Only on Saturdays and Wednesdays. Only between 12 p.m. and 4 p.m. Always with oranges and bay leaves.

Which is to say, there is a certain rigidity to how Brazilians enjoy their national dish, feijoada, an intensely savory meat and bean stew suffused with as many rules as ingredients, the meats alone sometimes numbering a dozen or more.

But dig a little deeper and you learn this dish—with roots set deeply in the country’s slaveholding past—actually was born to be ambitiously versatile, to make the most of whatever was on hand, and to be delicious no matter the combination.

My appreciation for this culinary dichotomy begins at A Figueira Rubaiyat, a sprawling São Paolo restaurant built under and around the massive figueira tree from which it takes its name. Leathery dinosaur limbs, the tree’s thick arms stretch prehistorically across the restaurant, punching through holes in the walls and glass ceiling.

It’s Saturday, and chef Francisco Gameleira sits beneath one of these limbs—some so heavy they are supported by metal girders—as his restaurant braces for the 600 diners who will descend today for feijoada. Here, it is served buffet-style: black beans, a dozen meats, white and brown rice, toasted cassava flour, and collards cooked with bacon.

Well-dressed diners and their children—each gets a balloon for the occasion—line up to assemble their feijoada as they see fit. Rice then beans always are the base, then meats are piled on or around, then the greens, finally the yuca—called farofa—sprinkled liberally over. Additional grilled meats are eaten alongside, because why not?

But feijoada’s origins aren’t nearly so formal. The dish, Gameleira explains, was slave food, hearty sustenance made from the bits of meat—mostly pork, the ears, tails, feet and tongue—that slaveowners rejected. Stewed low and slow with black beans, the result was a robust meal jammed with richness balanced by bright, tangy orange wedges to squeeze over it all.

Around the time slavery was abolished in 1888, feijoada jumped to the mainstream. Better cuts of meat—including beef—were added and variations proliferated. It quickly became Brazil’s national dish, though consumed only as lunch and only twice a week. Explanations for that are murky; some say it’s the Portuguese influence of ascribing meals to certain days.

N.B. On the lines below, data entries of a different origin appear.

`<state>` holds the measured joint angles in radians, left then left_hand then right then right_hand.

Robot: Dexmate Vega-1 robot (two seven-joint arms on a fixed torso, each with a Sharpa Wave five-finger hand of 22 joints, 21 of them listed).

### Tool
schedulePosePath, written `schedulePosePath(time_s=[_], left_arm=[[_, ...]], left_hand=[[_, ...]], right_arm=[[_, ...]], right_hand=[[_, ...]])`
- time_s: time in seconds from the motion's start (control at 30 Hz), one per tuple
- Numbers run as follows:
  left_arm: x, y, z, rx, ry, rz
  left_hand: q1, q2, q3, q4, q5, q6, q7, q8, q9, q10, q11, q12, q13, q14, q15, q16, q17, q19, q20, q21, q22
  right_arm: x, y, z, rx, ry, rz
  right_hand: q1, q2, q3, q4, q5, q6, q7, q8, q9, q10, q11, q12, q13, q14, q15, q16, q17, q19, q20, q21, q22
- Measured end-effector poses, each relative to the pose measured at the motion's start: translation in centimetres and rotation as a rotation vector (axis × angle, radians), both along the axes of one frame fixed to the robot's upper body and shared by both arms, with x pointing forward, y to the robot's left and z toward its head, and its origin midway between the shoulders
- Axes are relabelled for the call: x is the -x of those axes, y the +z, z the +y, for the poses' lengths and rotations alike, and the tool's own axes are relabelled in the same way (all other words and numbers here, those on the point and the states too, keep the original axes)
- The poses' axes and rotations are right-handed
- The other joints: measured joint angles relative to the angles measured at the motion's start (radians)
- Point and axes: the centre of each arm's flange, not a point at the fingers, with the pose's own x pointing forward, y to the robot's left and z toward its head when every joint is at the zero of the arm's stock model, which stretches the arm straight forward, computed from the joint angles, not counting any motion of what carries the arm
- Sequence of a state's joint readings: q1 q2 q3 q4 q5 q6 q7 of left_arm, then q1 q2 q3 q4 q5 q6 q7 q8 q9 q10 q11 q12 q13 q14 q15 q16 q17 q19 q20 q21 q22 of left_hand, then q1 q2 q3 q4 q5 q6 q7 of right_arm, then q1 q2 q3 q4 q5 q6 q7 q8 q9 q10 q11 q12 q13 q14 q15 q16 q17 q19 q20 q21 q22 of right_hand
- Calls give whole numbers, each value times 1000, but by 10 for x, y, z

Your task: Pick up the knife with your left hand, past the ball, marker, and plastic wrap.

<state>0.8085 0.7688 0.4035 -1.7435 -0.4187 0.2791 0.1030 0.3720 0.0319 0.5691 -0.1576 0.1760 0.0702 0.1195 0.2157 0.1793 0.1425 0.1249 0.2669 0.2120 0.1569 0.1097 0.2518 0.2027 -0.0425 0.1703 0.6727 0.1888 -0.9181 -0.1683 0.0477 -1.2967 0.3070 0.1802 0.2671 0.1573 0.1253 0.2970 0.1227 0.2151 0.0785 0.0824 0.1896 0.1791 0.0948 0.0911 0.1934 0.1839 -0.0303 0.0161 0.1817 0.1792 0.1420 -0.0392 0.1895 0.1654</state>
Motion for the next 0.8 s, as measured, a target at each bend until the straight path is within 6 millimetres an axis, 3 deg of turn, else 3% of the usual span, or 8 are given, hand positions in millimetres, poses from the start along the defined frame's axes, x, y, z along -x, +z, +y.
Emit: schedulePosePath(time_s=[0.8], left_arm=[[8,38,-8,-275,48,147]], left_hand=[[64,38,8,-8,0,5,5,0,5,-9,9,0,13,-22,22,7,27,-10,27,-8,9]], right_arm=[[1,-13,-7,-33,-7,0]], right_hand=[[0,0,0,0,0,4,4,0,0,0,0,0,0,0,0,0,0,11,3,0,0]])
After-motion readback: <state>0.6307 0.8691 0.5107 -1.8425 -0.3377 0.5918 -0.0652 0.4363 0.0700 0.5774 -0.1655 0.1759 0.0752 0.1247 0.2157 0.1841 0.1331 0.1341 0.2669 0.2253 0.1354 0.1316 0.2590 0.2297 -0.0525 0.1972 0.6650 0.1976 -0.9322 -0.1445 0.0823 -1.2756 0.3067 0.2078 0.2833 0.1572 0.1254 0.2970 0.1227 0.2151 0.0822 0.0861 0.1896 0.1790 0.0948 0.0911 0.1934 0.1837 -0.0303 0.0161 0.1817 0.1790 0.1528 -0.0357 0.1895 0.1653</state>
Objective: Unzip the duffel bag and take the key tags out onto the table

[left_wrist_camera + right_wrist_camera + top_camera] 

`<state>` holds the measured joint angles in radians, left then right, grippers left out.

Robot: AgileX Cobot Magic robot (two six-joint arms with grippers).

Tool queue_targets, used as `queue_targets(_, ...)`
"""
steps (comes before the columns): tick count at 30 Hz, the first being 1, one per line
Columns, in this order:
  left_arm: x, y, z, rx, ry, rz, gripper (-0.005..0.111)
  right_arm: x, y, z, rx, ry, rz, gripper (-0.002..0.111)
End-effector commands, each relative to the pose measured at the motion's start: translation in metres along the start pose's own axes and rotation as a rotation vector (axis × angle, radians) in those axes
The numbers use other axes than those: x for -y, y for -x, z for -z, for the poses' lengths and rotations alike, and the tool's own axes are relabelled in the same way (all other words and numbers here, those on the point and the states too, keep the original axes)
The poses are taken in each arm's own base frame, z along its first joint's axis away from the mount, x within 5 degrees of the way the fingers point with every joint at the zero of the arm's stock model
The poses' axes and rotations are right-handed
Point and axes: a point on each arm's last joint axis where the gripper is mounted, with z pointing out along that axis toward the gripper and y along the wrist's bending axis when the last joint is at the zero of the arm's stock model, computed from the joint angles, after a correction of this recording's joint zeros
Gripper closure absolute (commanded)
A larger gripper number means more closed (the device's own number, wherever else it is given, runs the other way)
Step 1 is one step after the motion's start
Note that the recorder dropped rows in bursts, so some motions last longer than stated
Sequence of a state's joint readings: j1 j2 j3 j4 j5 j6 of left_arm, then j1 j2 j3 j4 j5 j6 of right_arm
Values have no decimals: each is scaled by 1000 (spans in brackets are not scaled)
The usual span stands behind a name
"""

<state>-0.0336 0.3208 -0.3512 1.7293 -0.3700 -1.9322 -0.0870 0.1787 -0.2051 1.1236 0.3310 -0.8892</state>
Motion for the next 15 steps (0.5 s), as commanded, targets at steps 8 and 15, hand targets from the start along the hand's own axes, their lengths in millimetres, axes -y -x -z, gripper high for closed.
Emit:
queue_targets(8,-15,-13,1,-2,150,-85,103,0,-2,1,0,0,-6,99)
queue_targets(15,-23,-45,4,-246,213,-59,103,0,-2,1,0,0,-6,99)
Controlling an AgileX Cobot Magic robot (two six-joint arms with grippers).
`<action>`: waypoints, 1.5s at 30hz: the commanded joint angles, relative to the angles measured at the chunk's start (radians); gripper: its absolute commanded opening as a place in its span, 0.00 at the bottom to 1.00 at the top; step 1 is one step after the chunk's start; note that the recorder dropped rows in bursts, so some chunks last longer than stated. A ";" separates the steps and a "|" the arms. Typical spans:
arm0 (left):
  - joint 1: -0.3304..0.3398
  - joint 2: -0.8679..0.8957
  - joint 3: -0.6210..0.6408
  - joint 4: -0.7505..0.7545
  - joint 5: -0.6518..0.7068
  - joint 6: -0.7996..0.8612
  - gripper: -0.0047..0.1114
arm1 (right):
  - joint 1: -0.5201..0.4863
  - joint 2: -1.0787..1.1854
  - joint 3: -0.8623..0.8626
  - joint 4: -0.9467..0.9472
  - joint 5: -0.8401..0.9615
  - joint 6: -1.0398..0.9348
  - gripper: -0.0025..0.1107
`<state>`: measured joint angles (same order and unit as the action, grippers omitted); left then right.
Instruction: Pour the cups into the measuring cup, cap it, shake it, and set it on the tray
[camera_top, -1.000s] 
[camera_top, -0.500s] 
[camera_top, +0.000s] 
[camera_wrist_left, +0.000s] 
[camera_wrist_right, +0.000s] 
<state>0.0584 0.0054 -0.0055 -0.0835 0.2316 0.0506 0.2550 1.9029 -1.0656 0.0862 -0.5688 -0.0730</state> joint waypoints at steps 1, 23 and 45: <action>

As I ate my way across São Paolo, I learned that for all the rules around feijoada, there also are as many ways. At finer restaurants like A Figueira Rubaiyat, the meats—so many meats—typically are cooked with the beans, then separated and plated individually to allow diners to assemble as they like.

Home cooks eschew this formality, favoring a one-pot affair built from black beans and a handful of common cuts cooked until meltingly tender. We loved this simplicity and married it with several tricks Gameleira taught us, including starting with a bay leaf-rich soffritto-­like base and deglazing that with splashes of orange juice and cachaça, a Brazilian spirit.

A final lesson we learned at Agua Para o Vinho, one of the city’s many cafeteria-style eateries where workers enjoy feijoada as a sustaining lunch during a long day. There, it is topped with what owner Evaristo Jardim Silva called a “vinagrete,” a salsa-like mixture of chopped tomatoes, onions and herbs that added balancing brightness to the meaty stew.

The result? Delicious, no matter what day of the week you enjoy it.